Bergedorf
(mvd).
Viele Jahre haben sie sich nicht gesehen, jetzt haben sie sich in Bergedorf wieder getroffen. Doch in romantisch verklärten nostalgischen Erinnerungen mochten die neun Herren, die sich zum Klassentreffen nach 70 Jahren vor dem Bergedorfer Bahnhof einfanden, nicht unbedingt schwelgen. Die Einschulung von Uwe Priess, Günther Brammerloh, Gerd Stiegert, Heiner Jelinski, Heinz-Herbert Dammert, Siegfried Völker, Heinz Dreckmann, Peter Stahnke und Rolf Siemers fiel schließlich in das Jahr 1945, die Stunde Null nach dem Zweiten Weltkrieg.

Dennoch, "trotz Krieg und Rohrstock, alle haben es zu etwas gebracht", sagt Heiner Dreckmann. Sie sind Außenhandelskaufmann, Maurer, Bauingenieur, Kaufmann, Bankkaufmann, Sozialversicherungsfachangestellter, Zollbeamter, Kommunikationstechniker und Elektriker geworden. Und alle bis auf Rolf Siemers, der seit 1982 in Australien lebt, sind sie in Bergedorf, Hamburg oder den umliegenden Städten und Gemeinden geblieben.

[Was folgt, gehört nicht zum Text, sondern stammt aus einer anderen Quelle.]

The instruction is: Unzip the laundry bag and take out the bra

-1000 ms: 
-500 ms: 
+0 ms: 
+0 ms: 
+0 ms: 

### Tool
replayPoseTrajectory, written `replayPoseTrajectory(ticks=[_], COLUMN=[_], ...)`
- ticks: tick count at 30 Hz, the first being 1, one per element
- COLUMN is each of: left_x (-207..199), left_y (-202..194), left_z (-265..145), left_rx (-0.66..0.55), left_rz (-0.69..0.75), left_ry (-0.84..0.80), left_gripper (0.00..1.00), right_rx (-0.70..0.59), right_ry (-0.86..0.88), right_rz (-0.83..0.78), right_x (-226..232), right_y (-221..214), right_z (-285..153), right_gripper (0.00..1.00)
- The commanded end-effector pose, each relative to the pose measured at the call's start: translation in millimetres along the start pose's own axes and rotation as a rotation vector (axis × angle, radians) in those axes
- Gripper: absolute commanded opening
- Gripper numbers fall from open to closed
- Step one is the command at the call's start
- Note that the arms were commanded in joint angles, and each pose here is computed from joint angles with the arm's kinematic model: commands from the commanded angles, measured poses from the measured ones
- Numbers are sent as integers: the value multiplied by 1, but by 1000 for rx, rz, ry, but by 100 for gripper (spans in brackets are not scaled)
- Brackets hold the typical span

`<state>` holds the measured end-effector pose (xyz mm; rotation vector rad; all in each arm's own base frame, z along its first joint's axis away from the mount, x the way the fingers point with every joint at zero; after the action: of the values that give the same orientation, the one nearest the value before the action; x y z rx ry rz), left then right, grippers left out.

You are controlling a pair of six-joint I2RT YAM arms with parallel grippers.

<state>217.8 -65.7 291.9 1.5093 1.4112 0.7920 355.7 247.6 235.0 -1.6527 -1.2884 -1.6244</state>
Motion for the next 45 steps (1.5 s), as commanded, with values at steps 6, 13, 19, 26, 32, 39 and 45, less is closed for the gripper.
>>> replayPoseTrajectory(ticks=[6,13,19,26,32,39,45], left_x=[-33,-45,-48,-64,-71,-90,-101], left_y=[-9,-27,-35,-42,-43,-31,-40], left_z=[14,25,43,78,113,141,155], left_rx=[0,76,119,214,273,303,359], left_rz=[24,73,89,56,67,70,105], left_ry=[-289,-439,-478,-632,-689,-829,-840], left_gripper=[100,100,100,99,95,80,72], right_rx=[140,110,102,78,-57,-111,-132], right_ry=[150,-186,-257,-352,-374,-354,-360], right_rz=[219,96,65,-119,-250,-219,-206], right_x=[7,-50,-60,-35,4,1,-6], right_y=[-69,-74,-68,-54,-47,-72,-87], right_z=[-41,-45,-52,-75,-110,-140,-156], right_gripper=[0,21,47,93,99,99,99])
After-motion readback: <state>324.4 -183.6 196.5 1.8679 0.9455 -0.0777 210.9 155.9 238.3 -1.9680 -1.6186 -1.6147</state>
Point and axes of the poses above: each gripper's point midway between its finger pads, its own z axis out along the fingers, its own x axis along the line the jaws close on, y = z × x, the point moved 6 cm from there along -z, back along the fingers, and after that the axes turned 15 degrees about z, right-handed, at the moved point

Am 16. Oktober 1945 wurden sie zusammen erst in der Schule Am Brink eingeschult und wechselten dann 47/48 an den Birkenhain, wo das Gebäude bis zu dem Zeitpunkt noch als Lazarett diente.

Einer besaß nicht mal einen Ranzen. Ein anderer hatte kein Taschentuch. Und Essen gab es hauptsächlich in der Schule: Eine äußerst unangenehm schmeckende Sojabohnensuppe von den englischen Soldaten. Etwas besser hatten es die Unterernährten von ihnen. Für die gab es das so genannte Schwedenessen, von schwedischen Staatbürgern gespendete Graupensuppe mit Rosinen.

Viele ihrer Väter sind gefallen oder waren in Kriegsgefangenschaft. Rolf Siemers etwa hat seinen Vater nie kennengelernt. Er wurde 1939 geboren und der Vater starb 1942 im Krieg. Die Not vieler Familien war groß, es gab keine Kleidung. Und um heizen zu können, musste man Kohlen am Südbahnhof klauen oder heimlich in den Sander Tannen Bäume fällen.

Dennoch teilen die neun auch schöne Erinnerungen an ihre Schulzeit, besonders an ihren engagierten Klassenlehrer Heinrich Meyer. Doch auch von dem tollen Lehrer setzte es, wie damals üblich, nicht selten ordentlich was mit dem Rohrstock. Für alle. Nur, da sind sie sich einig: "Ihm tat das bestimmt mehr weh als uns." Meyers Standardspruch, bevor er ausholte, war stets "so leid es mit tut, das muss jetzt sein".